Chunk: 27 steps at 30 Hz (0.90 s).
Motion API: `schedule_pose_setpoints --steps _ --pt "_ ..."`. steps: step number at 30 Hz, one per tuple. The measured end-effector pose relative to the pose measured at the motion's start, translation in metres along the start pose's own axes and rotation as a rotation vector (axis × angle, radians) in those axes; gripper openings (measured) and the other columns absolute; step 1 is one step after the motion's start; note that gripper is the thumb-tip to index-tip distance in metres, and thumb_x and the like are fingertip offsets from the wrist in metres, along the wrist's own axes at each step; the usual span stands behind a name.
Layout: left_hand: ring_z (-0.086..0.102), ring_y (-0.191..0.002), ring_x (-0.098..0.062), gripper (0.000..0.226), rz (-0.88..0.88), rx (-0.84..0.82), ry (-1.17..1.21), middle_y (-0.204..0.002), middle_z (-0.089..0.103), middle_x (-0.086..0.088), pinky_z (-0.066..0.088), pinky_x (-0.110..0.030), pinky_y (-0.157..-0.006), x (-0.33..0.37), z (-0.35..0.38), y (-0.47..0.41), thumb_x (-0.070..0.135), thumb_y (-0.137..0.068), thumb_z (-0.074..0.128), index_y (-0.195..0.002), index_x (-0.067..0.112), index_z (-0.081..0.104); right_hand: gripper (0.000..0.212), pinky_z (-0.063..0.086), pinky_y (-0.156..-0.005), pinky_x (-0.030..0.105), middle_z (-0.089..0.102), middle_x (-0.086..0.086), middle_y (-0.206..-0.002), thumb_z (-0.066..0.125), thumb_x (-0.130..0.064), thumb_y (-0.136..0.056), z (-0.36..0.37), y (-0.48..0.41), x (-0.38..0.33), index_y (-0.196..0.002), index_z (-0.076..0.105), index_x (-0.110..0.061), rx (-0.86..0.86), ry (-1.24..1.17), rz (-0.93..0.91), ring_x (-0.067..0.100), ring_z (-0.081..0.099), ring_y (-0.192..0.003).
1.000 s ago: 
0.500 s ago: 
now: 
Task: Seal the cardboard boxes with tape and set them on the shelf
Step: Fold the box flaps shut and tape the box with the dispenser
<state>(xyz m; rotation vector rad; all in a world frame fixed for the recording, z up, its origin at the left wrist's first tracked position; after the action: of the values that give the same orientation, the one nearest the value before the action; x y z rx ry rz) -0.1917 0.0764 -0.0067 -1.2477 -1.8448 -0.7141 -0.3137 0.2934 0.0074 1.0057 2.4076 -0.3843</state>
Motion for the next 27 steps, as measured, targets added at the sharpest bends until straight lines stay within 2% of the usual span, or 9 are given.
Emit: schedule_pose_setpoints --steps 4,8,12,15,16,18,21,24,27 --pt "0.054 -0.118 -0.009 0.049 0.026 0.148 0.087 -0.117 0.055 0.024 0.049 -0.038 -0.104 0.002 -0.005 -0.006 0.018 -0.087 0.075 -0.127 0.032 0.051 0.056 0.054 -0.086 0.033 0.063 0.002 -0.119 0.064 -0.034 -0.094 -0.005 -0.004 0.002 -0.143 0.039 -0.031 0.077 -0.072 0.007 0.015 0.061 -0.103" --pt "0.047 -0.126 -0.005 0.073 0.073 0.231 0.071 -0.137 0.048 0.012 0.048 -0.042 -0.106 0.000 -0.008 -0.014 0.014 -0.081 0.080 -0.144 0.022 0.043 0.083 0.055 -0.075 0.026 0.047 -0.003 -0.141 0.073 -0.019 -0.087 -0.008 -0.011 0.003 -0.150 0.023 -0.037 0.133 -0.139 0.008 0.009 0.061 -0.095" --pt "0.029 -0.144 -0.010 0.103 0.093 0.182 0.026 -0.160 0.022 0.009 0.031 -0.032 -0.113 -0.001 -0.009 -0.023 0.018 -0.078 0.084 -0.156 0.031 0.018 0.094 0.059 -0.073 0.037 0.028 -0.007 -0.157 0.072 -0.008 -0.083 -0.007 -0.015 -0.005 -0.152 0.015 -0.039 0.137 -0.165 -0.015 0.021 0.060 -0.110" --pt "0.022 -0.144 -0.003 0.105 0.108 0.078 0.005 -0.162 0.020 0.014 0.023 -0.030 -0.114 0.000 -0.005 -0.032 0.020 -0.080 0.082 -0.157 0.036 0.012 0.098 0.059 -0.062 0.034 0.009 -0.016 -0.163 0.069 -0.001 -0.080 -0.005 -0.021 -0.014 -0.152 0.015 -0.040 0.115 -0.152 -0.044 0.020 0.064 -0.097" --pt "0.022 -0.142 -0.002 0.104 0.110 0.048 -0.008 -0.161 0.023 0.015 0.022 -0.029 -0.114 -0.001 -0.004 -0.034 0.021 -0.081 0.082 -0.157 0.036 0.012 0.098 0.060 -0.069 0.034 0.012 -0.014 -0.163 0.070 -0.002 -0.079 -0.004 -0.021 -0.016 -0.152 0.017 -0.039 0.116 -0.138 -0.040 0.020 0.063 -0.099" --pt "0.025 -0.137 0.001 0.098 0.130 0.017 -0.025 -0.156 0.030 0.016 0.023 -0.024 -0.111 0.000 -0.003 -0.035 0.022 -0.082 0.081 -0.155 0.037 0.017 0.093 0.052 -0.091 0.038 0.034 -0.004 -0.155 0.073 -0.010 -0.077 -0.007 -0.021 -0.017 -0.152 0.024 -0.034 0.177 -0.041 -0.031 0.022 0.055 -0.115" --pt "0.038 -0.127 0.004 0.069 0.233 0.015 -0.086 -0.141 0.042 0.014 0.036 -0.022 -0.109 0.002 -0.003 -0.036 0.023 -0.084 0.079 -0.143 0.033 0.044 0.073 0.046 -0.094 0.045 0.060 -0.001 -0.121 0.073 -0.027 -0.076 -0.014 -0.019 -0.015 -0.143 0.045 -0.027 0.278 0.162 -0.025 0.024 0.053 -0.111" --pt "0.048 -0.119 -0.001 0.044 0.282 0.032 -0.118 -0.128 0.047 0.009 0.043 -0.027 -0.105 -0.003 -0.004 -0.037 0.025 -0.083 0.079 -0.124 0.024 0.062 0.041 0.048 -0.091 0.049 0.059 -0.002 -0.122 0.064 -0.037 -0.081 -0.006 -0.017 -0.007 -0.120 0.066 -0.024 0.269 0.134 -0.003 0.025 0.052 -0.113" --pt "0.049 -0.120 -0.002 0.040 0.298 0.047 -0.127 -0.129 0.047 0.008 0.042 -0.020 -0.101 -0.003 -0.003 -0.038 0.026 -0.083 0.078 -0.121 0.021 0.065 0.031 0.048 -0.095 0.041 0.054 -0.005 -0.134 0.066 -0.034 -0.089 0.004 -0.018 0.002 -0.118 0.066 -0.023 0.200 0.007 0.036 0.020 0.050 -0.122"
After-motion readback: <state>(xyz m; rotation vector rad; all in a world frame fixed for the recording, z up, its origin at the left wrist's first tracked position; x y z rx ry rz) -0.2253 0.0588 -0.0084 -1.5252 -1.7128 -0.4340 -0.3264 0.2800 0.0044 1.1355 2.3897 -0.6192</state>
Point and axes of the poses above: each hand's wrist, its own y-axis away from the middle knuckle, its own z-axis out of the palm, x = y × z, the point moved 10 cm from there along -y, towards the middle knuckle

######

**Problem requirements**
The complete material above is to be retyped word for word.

**Task result**
Chunk: 27 steps at 30 Hz (0.90 s).
Motion API: `schedule_pose_setpoints --steps _ --pt "_ ..."`. steps: step number at 30 Hz, one per tuple. The measured end-effector pose relative to the pose measured at the motion's start, translation in metres along the start pose's own axes and rotation as a rotation vector (axis × angle, radians) in those axes; gripper openings (measured) and the other columns absolute; step 1 is one step after the motion's start; note that gripper is the thumb-tip to index-tip distance in metres, and thumb_x and the like are fingertip offsets from the wrist in metres, along the wrist's own axes at each step; the usual span stands behind a name.
Layout: left_hand: ring_z (-0.086..0.102), ring_y (-0.191..0.002), ring_x (-0.098..0.062), gripper (0.000..0.226), rz (-0.88..0.88), rx (-0.84..0.82), ry (-1.17..1.21), middle_y (-0.204..0.002), middle_z (-0.089..0.103), middle_x (-0.086..0.088), pinky_z (-0.066..0.088), pinky_x (-0.110..0.030), pinky_y (-0.157..-0.006), x (-0.33..0.37), z (-0.35..0.38), y (-0.47..0.41), thumb_x (-0.070..0.135), thumb_y (-0.137..0.068), thumb_z (-0.074..0.128), index_y (-0.195..0.002), index_x (-0.067..0.112), index_z (-0.081..0.104); right_hand: gripper (0.000..0.212), pinky_z (-0.063..0.086), pinky_y (-0.156..-0.005), pinky_x (-0.030..0.105), middle_z (-0.089..0.102), middle_x (-0.086..0.086), middle_y (-0.206..-0.002), thumb_z (-0.066..0.125), thumb_x (-0.130..0.064), thumb_y (-0.136..0.056), z (-0.36..0.37), y (-0.48..0.41), x (-0.38..0.33), index_y (-0.196..0.002), index_z (-0.076..0.105), index_x (-0.110..0.061), rx (-0.86..0.86), ry (-1.24..1.17), rz (-0.93..0.91), ring_x (-0.067..0.100), ring_z (-0.081..0.099), ring_y (-0.192..0.003).
1.000 s ago: 
0.500 s ago: 
now: 
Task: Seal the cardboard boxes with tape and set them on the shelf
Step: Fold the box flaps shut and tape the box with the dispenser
<state>(xyz m; rotation vector rad; all in a world frame fixed for the recording, z up, its origin at the left wrist's first tracked position; after the action: of the values that give the same orientation, the one nearest the value before the action; x y z rx ry rz) -0.1917 0.0764 -0.0067 -1.2477 -1.8448 -0.7141 -0.3137 0.2934 0.0074 1.0057 2.4076 -0.3843</state>
Motion for the next 27 steps, as measured, targets added at the sharpest bends until straight lines stay within 2% of the usual span, or 9 are given.
Emit: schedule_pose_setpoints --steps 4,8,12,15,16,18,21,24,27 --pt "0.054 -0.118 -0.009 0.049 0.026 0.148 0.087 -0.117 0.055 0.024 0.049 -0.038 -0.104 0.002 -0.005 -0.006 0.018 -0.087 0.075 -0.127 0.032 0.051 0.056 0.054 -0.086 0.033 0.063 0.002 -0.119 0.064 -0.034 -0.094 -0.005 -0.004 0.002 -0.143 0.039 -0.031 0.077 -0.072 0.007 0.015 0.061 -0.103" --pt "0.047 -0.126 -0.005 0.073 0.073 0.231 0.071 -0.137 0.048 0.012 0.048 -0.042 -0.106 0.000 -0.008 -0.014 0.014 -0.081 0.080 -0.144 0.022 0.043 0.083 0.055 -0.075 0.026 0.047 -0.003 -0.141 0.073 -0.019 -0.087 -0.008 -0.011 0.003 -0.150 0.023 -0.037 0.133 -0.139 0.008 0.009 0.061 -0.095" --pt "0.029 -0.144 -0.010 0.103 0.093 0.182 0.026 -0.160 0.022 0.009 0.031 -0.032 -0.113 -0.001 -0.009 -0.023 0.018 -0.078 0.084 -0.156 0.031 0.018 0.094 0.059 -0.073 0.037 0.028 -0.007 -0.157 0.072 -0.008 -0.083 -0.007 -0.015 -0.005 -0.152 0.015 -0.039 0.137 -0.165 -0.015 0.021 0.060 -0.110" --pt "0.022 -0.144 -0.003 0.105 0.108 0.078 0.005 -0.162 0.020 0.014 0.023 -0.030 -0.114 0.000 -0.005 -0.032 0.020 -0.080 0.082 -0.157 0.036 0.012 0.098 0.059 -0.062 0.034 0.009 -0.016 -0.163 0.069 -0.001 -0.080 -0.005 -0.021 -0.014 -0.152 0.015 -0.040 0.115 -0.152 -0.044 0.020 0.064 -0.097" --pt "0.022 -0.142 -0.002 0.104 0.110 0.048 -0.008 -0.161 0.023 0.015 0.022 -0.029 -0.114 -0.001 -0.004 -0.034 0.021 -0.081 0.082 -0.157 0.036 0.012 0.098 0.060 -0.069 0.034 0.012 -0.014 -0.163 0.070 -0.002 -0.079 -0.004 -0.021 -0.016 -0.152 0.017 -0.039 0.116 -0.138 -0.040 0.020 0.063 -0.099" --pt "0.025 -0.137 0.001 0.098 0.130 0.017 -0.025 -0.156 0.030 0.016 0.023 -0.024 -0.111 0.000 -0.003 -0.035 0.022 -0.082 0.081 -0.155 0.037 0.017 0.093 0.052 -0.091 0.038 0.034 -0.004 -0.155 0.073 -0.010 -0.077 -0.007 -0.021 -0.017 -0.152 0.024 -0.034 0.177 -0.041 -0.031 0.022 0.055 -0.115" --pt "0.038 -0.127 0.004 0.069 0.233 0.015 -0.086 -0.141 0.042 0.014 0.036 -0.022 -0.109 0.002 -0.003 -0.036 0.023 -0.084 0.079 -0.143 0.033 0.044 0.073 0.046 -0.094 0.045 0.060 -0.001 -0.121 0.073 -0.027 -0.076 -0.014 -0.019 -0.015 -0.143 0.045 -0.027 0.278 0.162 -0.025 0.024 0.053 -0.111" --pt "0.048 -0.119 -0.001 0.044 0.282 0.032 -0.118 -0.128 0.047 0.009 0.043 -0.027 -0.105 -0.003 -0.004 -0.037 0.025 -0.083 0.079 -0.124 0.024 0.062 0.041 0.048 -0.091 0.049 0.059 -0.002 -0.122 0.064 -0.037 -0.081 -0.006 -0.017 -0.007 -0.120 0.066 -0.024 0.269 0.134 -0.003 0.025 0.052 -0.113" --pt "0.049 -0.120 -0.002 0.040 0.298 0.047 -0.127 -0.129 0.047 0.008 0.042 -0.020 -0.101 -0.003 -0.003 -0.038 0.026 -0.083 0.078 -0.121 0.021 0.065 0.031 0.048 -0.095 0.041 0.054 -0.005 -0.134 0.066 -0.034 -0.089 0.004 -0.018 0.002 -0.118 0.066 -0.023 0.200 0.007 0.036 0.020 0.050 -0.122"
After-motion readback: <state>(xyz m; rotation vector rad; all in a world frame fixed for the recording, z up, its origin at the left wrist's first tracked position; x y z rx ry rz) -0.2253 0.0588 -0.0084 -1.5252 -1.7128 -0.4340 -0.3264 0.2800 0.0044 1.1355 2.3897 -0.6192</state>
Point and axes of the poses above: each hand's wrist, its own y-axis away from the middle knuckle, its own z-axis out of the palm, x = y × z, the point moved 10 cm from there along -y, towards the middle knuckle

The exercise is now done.